Jessica Conway's father says the harsh words and criticism she faced online may have put her over the edge.

"My daughter couldn't take it anymore," David Coxon said. "She made one stinking mistake that stuck with her the rest of her life."

It was Conway's decade long addiction that landed her little girl Ava in foster care.

As the story unfolded, the social media assault on Conway was merciless.

Things like, "she chose drugs over her child."

She "Failed to be a parent."

And that she "had no one to blame but herself."

"My daughter was a good girl and was trying," Coxon said. "And I personally don't give a damn what you say."

But it tortured Conway, who got some prescription sleeping pills from a doctor, got in a fight and got bounced from the rehab program she'd entered to get Ava back.

"The baby could have lived with her and everything would have been hunky-dory," Coxon said.

Coxon says that prompted her to seek refuge with old friends, many of them heroin addicts.
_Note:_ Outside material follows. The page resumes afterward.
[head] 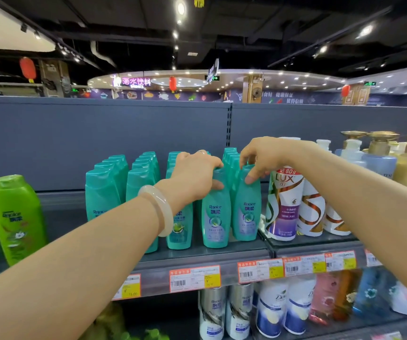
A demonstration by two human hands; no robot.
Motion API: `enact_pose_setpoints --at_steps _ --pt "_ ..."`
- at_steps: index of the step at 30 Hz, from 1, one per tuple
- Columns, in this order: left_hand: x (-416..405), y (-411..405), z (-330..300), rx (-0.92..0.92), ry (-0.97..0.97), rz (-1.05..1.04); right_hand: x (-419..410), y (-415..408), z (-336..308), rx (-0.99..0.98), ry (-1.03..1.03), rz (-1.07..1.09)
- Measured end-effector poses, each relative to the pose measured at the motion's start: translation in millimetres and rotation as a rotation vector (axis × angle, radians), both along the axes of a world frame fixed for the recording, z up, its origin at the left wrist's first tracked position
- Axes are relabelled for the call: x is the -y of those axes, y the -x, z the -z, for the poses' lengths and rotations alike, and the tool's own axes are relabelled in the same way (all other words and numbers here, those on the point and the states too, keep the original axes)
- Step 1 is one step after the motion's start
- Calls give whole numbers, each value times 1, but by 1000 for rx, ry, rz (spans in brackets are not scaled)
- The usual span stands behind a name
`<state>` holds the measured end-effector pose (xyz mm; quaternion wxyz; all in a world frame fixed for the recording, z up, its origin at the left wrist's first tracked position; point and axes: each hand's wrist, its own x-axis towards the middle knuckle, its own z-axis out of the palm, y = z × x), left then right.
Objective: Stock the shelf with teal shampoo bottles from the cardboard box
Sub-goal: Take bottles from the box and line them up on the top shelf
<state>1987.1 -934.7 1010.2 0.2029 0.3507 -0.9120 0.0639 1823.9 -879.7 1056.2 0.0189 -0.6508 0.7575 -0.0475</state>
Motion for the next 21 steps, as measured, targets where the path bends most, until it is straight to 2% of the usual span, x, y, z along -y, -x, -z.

She fatally overdose in an apartment in Worcester despite attempts to save her with Narcan.

The exact cause of death is pending until the completion of an autopsy and toxicology tests.

(TM and © Copyright 2015 CBS Radio Inc. and its relevant subsidiaries. CBS RADIO and EYE Logo TM and Copyright 2015 CBS Broadcasting Inc. Used under license. All Rights Reserved. This material may not be published, broadcast, rewritten, or redistributed. The Associated Press contributed to this report.)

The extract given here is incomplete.